▶ [Action item] Give only the number of lines in the data that include the string "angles".
******************************
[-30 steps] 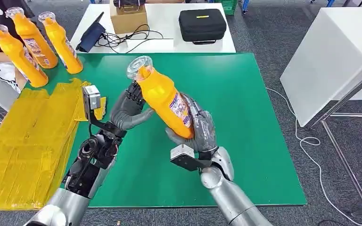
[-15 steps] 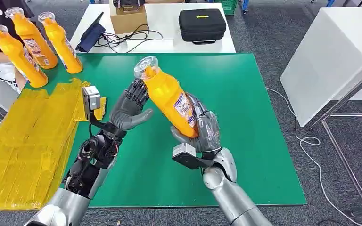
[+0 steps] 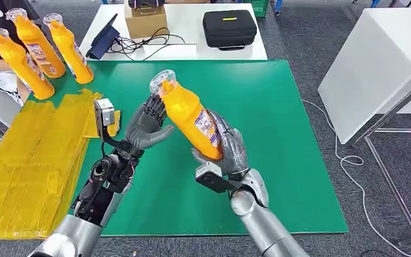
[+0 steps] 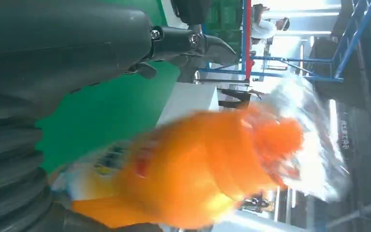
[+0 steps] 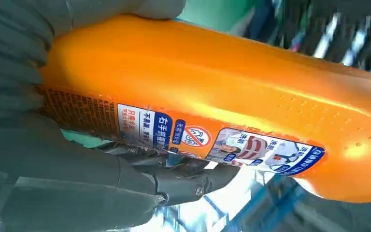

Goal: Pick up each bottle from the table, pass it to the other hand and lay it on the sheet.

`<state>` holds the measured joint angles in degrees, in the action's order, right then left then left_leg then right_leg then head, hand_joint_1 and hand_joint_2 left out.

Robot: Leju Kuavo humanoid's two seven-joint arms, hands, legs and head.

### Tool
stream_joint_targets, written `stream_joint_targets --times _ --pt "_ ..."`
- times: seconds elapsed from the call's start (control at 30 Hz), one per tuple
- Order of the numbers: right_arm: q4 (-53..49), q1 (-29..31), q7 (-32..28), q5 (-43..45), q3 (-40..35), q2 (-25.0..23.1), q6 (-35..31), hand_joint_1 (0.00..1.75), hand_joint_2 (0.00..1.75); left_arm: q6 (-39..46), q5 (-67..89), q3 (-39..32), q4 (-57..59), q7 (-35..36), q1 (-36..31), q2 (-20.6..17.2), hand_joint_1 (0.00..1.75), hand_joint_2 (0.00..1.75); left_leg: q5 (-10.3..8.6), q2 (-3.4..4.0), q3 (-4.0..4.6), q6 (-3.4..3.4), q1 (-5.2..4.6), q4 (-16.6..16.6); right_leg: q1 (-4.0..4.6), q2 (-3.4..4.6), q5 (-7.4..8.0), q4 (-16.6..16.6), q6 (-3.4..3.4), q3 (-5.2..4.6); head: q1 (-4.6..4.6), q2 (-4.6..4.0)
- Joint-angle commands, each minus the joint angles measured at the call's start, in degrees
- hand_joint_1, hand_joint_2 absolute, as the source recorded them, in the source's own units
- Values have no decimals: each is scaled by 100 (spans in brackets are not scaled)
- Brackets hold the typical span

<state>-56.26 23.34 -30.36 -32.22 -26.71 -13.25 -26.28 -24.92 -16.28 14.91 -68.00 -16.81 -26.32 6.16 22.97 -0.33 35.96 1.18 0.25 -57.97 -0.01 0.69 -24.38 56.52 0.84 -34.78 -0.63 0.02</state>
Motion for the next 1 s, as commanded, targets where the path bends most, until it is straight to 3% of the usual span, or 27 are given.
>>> stream_joint_targets --times 0.03,0.33,0.87,0.93,1.0 --pt "630 363 -21 62 -301 46 677 175 175 -44 -38 156 266 12 -166 -73 0 175 13 5 -33 -6 2 3 2 -3 -11 -5 2 33 0 0" --pt "829 466 10 -39 -550 22 1227 175 175 -62 7 208 109 21 -94 -11 0 175 9 4 -21 -3 0 2 1 -3 -8 -4 3 22 0 0" --pt "192 341 -343 -17 -641 113 1543 175 175 -76 179 296 22 25 -199 -99 0 175 21 -4 -45 -8 3 0 4 -15 -23 -3 3 49 -2 0" --pt "284 354 -359 -7 -582 97 1497 175 175 -119 242 315 -24 -76 -158 -98 19 175 11 -3 -23 -5 2 1 3 -10 -12 -3 2 25 0 0" --pt "347 370 -396 2 -550 97 1478 175 175 -122 261 323 -105 -104 -120 -79 19 175 17 -1 -39 -6 2 2 3 -10 -17 -5 3 41 -2 0"
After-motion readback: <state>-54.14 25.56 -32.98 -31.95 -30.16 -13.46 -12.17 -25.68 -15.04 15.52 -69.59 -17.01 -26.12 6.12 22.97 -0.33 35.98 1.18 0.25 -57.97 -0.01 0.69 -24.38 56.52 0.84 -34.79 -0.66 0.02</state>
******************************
▶ [Task solution] 2